STU-1322
Interim Urbanism: An Elevated public ground above Miami Avenue Drawbridge
With the imminence of obsolescence due to sea level rise, Miami faces an inevitable destiny. Despite this, Miami views resilience planning through three temporal modalities. The first involves the present, with first-response attentiveness during major storms to ensure the safety of its citizens: food, shelter, medical assistance. The third involves the future: the relocation of millions to higher ground, the acquiescence to nature. The second is the most salient for architectural and urbanistic thinking: the interim period recognizes that the economic and social vitality of these areas is sufficient reason for continual investment, even if they are in the path of danger. If the volume of that investment comes with sobriety and restraint in certain cities, Miami has built its skyline–over one hundred new towers in the last twenty years. Scholars on different ends of the political and disciplinary spectrum have weighed in on the interim period with competing narratives, some bringing certainty to the city’s demise on an earlier timetable, others imagining more optimistic alternatives for extending resilience. We will examine the “interim urbanism” that will define Miami’s public realm before it succumbs to rising tides.

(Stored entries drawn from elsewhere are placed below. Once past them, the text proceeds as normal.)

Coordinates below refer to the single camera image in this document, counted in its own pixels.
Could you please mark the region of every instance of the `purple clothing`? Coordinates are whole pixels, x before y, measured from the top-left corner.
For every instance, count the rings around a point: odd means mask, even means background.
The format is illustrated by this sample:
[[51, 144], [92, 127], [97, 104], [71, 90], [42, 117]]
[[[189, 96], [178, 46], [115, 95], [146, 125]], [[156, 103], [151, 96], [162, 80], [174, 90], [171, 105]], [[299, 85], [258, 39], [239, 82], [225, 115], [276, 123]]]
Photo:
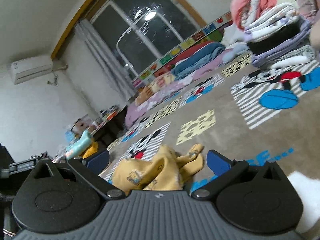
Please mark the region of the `purple clothing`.
[[305, 38], [308, 38], [310, 35], [311, 23], [308, 20], [304, 20], [302, 25], [300, 26], [300, 32], [282, 42], [279, 46], [268, 50], [259, 55], [252, 56], [252, 65], [254, 67], [261, 67], [263, 64], [268, 63], [278, 57], [288, 53], [289, 51], [295, 49]]
[[141, 116], [145, 114], [146, 111], [154, 108], [156, 105], [164, 101], [166, 98], [172, 96], [175, 92], [183, 89], [185, 86], [191, 82], [198, 80], [202, 76], [206, 75], [208, 72], [216, 69], [218, 66], [222, 65], [223, 55], [230, 52], [232, 49], [226, 49], [221, 54], [219, 54], [213, 61], [204, 65], [203, 67], [197, 69], [187, 77], [182, 80], [175, 81], [170, 85], [166, 86], [161, 91], [155, 93], [146, 102], [142, 103], [140, 106], [135, 106], [134, 102], [128, 106], [127, 115], [125, 116], [125, 125], [130, 128], [135, 121], [137, 121]]

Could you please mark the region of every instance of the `table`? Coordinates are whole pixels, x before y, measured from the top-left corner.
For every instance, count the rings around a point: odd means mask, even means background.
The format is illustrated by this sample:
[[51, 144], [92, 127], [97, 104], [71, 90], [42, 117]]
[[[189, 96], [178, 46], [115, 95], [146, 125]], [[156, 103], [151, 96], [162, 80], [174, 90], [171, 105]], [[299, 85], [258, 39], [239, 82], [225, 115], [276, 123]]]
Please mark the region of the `table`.
[[128, 107], [120, 109], [113, 118], [103, 123], [97, 130], [93, 132], [93, 138], [96, 142], [100, 142], [103, 146], [108, 147], [118, 137], [118, 133], [124, 130], [124, 119], [127, 114]]

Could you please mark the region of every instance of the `toy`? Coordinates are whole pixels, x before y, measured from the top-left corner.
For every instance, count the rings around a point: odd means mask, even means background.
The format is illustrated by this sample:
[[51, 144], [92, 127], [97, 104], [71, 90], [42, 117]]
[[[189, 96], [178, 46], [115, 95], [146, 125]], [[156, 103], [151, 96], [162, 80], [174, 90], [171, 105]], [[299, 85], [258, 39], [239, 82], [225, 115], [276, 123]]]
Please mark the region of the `toy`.
[[81, 155], [92, 143], [92, 137], [88, 130], [84, 130], [81, 138], [73, 145], [68, 147], [68, 151], [65, 153], [66, 160], [70, 160], [73, 157]]

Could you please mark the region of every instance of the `yellow cloth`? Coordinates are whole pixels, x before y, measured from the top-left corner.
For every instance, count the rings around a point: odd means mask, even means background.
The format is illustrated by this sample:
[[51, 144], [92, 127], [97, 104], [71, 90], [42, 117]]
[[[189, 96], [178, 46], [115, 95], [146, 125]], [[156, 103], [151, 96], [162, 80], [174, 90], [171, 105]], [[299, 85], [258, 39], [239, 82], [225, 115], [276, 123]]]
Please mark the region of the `yellow cloth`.
[[87, 158], [90, 155], [96, 153], [98, 151], [99, 144], [97, 142], [93, 142], [90, 147], [88, 147], [85, 152], [81, 155], [82, 158]]
[[182, 190], [184, 182], [203, 168], [203, 146], [195, 144], [187, 155], [161, 145], [151, 161], [124, 159], [111, 176], [112, 185], [123, 190]]

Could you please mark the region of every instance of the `ribbed gray surface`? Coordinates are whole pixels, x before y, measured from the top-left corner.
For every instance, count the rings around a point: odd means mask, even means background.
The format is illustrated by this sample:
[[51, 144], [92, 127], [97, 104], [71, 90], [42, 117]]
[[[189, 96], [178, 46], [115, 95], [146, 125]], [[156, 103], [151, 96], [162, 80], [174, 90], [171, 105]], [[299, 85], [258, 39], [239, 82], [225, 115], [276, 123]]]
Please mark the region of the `ribbed gray surface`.
[[133, 191], [124, 200], [109, 201], [99, 216], [73, 232], [42, 235], [26, 230], [15, 240], [301, 240], [295, 232], [254, 236], [222, 220], [209, 202], [185, 191]]

The infrastructure of Miami–including its airports, highways, and metro-rail system–was developed in the last century. All were developed with an acknowledgement of their relationship to the water: the Everglades National Park to the west, the coastline to the east, and the Miami River with its network of tributaries in between. With billions of dollars in public expenditure, none of these efforts were coordinated, nor did they tap into the possibility that transitions between varied media of transportation could become opportunities for public space. With waterfront access primarily privatized, the city’s disposition toward real estate speculation has dominated public investment.
Over time, a tropical suburbia evolved, with predictable morphologies including strips, malls, apartment tower districts, and raised highways with their offramps that guarantee a measure of alienation between adjacent neighborhoods. These areas have been motored by vehicular access through the 20th century, but with the densification of the suburban environment, there has emerged the capacity to define pedestrian zones. This studio will examine the latent public potential of infrastructure to foster civic spaces–above, below, and between major pieces of engineering.
Our chosen site brackets a theatrical combination of the Miami River twisting inland on the north, a monumental Miami Avenue Drawbridge twenty feet over the river on the west, the Metro-mover 5th Street Station elevated sixty feet in the air to the east, and the recently completed Brickell City Center, an open-air mall whose elevated promenades overlook our site, to the south. The studio challenge is to develop a raised ground that mediates between the four elevations of the site, but also a ground that is public, potentially civic, a constructed platform that gives public access to the river as much as to the city’s transportation networks and pedestrian zones of the downtown area.
The program of the studio includes a School of Art and Architecture for Miami Dade College, including student, faculty, and affordable housing. Students are encouraged to work in groups of two, developing joint site strategies while retaining the freedom to develop certain buildings independently.